BRIEF> A verbatim copy of all the data is required, minus any images.

____________

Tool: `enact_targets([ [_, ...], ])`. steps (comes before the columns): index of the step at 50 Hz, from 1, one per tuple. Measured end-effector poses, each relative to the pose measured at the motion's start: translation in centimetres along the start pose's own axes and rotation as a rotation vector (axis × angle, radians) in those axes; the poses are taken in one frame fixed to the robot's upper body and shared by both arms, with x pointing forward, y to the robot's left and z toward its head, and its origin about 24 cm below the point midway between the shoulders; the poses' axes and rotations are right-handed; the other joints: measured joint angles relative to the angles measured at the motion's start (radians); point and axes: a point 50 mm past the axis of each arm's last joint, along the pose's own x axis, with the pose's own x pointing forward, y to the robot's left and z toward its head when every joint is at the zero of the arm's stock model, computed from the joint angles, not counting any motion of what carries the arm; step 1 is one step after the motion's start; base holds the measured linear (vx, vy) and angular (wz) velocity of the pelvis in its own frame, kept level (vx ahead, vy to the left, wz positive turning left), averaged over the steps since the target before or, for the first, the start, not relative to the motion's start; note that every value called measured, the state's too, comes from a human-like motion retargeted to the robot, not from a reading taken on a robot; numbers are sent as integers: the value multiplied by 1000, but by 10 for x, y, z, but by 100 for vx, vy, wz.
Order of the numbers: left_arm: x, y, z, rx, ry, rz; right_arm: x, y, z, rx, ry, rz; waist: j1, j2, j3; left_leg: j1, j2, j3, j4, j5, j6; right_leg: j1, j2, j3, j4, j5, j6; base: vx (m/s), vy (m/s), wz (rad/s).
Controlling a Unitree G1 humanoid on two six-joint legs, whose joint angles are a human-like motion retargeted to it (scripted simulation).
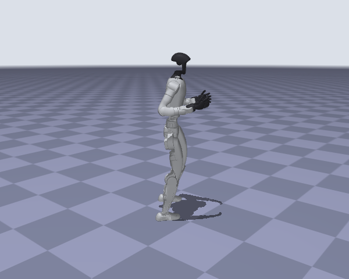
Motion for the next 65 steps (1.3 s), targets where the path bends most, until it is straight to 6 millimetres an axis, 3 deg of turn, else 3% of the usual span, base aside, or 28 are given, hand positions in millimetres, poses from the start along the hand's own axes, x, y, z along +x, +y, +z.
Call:
enact_targets([
  [2,-11,3,-4,-35,58,2,-1,2,1,-25,43,89,63,9,-17,35,15,-118,-226,93,-25,21,-2,-14,-22,5,18,34,31,-350],
  [5,-19,8,-6,-47,64,84,1,-2,8,-30,-9,58,117,37,-11,54,60,-320,-316,161,-78,32,-28,-210,26,-101,1,22,35,-314],
  [8,-4,5,-12,65,8,76,3,-14,14,-134,-122,-91,142,59,25,95,103,-263,-225,-39,-145,-21,-71,-418,248,-316,-88,6,37,-281],
  [10,18,-3,-27,140,3,19,3,-17,3,-106,-170,-246,144,48,42,102,105,-137,-166,-150,-148,-107,-116,-489,442,-453,-188,-5,31,-267],
  [12,47,-11,-23,227,-55,-76,3,-14,-8,-26,-154,-300,120,15,46,105,81,-26,-151,-178,-126,-185,-152,-492,550,-515,-250,-4,21,-248],
  [15,79,-21,19,311,-255,-175,-2,-3,2,-3,-91,-121,40,15,29,160,66,117,-203,-137,-122,-199,-137,-472,498,-475,-232,8,11,-229],
  [18,86,-25,55,270,-424,-124,-12,0,22,-58,-28,19,-72,80,-39,214,66,211,-283,-39,-124,-139,-87,-486,260,-367,-133,22,-2,-211],
  [20,87,-26,67,221,-473,-94,-17,-5,31,-111,15,25,-132,121,-80,231,65,253,-308,36,-125,-95,-79,-557,98,-305,-78,25,-14,-207],
  [23,86,-26,69,224,-459,-93,-24,-16,37,-229,81,-3,-165,163,-123,241,64,302,-295,136,-142,-52,-81,-712,-61,-184,-55,25,-21,-232],
  [26,76,-20,69,278,-437,-66,-25,-22,29,-283,129,-6,-169,169,-123,212,76,314,-133,172,-121,-15,-79,-708,-120,-169,-50,25,-26,-270],
  [30,51,-5,67,178,-418,13,-15,-29,4,-253,154,-17,-146,146,-48,48,148,226,396,150,-106,39,-45,-467,-121,-330,-109,22,-19,-315],
  [32,43,10,48,181,-358,159,-1,-31,-12,-242,99,-75,-92,158,42,-11,176,159,603,77,-83,73,-10,-348,-75,-400,-171,24,-6,-342],
  [34,32,28,12,261,-195,327,26,-21,-16,-227,-13,-83,-8,164,136,-50,190,114,738,-31,-19,87,16,-240,17,-445,-208,32,-5,-345],
  [35,22,36,-8,288,-90,396,43,-11,-12,-218,-91,-59,42,159,171,-70,184,97,778,-78,9,87,23,-185,64,-461,-217,43,-7,-341],
  [37,-11,44,-26,242,65,426,74,21,21,-192,-302,78,158,120,177,-117,127,72,768,-133,38,94,11,-72,85,-444,-185,55,-5,-332],
  [39,-46,53,-17,202,152,415,93,50,59,-163,-508,202,265,58,141,-165,61,69,666,-167,49,108,-30,12,38,-368,-130,68,1,-276],
  [42,-78,62,7,170,239,377,93,73,99,-79,-723,270,367,-26,63,-213,-11,78,367,-162,50,138,-99,67,-88,-157,-36,76,9,-152],
  [45,-82,65,24,175,226,324,81,80,111,15,-814,280,412,-70,17,-175,-27,139,-66,-120,26,168,-109,108,-176,69,34,78,15,-76],
  [47,-72,62,31,219,151,271,76,79,101,0,-779,273,405,-70,8,-119,-24,214,-304,-80,-20,208,-88,118,-213,167,53,79,20,-32],
  [50,-42,54,28,254,12,200,72,64,59,-66,-557,228,337,-31,37,-31,-29,244,-410,-15,-63,305,-58,52,-199,201,23,80,24,35],
  [52,-9,47,16,326,-59,163,66,46,17,-144,-347,174,286,24,102,60,1,205,-352,-72,-50,317,-28,-95,-6,88,-47,78,25,40],
  [55,60,19,17,421,-270,120,37,22,-32,-175,-96,38,226,45,131,77,41,179,-215,-210,-24,65,-52,-296,536,-169,-182,70,21,21],
  [57,97,-6,50,476,-476,56,12,8,-31,-102,-19,-16,146,45,110,51,35,160,-171,-233,-60,-113,-83,-353,718,-253,-235,72,19,94],
  [60,120,-38,110,548,-790,-22,-20,-3,-6,-87,48,21,-34,124,61,68,52,81,-211,-170,-157,-253,-54,-433,652,-273,-229,84,14,162],
  [63,118,-55,141,510,-939,-39,-40,-17,5,-166,179,29,-200,200,31,155,64,3,-310,-25,-220,-240,-24,-499,253,-167,-168,100,-2,155],
  [65,115,-62,147,383,-957,-52,-47,-29,7,-220,263,-18,-286,190,34,244,34,-46,-369,86,-237,-186,-45,-538,-35,-104,-114,110,-17,124],
])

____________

TASK OUTPUT>
Tool: `enact_targets([ [_, ...], ])`. steps (comes before the columns): index of the step at 50 Hz, from 1, one per tuple. Measured end-effector poses, each relative to the pose measured at the motion's start: translation in centimetres along the start pose's own axes and rotation as a rotation vector (axis × angle, radians) in those axes; the poses are taken in one frame fixed to the robot's upper body and shared by both arms, with x pointing forward, y to the robot's left and z toward its head, and its origin about 24 cm below the point midway between the shoulders; the poses' axes and rotations are right-handed; the other joints: measured joint angles relative to the angles measured at the motion's start (radians); point and axes: a point 50 mm past the axis of each arm's last joint, along the pose's own x axis, with the pose's own x pointing forward, y to the robot's left and z toward its head when every joint is at the zero of the arm's stock model, computed from the joint angles, not counting any motion of what carries the arm; step 1 is one step after the motion's start; base holds the measured linear (vx, vy) and angular (wz) velocity of the pelvis in its own frame, kept level (vx ahead, vy to the left, wz positive turning left), averaged over the steps since the target before or, for the first, the start, not relative to the motion's start; note that every value called measured, the state's too, comes from a human-like motion retargeted to the robot, not from a reading taken on a robot; numbers are sent as integers: the value multiplied by 1000, but by 10 for x, y, z, but by 100 for vx, vy, wz.
Order of the numbers: left_arm: x, y, z, rx, ry, rz; right_arm: x, y, z, rx, ry, rz; waist: j1, j2, j3; left_leg: j1, j2, j3, j4, j5, j6; right_leg: j1, j2, j3, j4, j5, j6; base: vx (m/s), vy (m/s), wz (rad/s).
Controlling a Unitree G1 humanoid on two six-joint legs, whose joint angles are a human-like motion retargeted to it (scripted simulation).
Motion for the next 65 steps (1.3 s), targets where the path bends most, until it is straight to 6 millimetres an axis, 3 deg of turn, else 3% of the usual span, base aside, or 28 are given, hand positions in millimetres, poses from the start along the hand's own axes, x, y, z along +x, +y, +z.
Call:
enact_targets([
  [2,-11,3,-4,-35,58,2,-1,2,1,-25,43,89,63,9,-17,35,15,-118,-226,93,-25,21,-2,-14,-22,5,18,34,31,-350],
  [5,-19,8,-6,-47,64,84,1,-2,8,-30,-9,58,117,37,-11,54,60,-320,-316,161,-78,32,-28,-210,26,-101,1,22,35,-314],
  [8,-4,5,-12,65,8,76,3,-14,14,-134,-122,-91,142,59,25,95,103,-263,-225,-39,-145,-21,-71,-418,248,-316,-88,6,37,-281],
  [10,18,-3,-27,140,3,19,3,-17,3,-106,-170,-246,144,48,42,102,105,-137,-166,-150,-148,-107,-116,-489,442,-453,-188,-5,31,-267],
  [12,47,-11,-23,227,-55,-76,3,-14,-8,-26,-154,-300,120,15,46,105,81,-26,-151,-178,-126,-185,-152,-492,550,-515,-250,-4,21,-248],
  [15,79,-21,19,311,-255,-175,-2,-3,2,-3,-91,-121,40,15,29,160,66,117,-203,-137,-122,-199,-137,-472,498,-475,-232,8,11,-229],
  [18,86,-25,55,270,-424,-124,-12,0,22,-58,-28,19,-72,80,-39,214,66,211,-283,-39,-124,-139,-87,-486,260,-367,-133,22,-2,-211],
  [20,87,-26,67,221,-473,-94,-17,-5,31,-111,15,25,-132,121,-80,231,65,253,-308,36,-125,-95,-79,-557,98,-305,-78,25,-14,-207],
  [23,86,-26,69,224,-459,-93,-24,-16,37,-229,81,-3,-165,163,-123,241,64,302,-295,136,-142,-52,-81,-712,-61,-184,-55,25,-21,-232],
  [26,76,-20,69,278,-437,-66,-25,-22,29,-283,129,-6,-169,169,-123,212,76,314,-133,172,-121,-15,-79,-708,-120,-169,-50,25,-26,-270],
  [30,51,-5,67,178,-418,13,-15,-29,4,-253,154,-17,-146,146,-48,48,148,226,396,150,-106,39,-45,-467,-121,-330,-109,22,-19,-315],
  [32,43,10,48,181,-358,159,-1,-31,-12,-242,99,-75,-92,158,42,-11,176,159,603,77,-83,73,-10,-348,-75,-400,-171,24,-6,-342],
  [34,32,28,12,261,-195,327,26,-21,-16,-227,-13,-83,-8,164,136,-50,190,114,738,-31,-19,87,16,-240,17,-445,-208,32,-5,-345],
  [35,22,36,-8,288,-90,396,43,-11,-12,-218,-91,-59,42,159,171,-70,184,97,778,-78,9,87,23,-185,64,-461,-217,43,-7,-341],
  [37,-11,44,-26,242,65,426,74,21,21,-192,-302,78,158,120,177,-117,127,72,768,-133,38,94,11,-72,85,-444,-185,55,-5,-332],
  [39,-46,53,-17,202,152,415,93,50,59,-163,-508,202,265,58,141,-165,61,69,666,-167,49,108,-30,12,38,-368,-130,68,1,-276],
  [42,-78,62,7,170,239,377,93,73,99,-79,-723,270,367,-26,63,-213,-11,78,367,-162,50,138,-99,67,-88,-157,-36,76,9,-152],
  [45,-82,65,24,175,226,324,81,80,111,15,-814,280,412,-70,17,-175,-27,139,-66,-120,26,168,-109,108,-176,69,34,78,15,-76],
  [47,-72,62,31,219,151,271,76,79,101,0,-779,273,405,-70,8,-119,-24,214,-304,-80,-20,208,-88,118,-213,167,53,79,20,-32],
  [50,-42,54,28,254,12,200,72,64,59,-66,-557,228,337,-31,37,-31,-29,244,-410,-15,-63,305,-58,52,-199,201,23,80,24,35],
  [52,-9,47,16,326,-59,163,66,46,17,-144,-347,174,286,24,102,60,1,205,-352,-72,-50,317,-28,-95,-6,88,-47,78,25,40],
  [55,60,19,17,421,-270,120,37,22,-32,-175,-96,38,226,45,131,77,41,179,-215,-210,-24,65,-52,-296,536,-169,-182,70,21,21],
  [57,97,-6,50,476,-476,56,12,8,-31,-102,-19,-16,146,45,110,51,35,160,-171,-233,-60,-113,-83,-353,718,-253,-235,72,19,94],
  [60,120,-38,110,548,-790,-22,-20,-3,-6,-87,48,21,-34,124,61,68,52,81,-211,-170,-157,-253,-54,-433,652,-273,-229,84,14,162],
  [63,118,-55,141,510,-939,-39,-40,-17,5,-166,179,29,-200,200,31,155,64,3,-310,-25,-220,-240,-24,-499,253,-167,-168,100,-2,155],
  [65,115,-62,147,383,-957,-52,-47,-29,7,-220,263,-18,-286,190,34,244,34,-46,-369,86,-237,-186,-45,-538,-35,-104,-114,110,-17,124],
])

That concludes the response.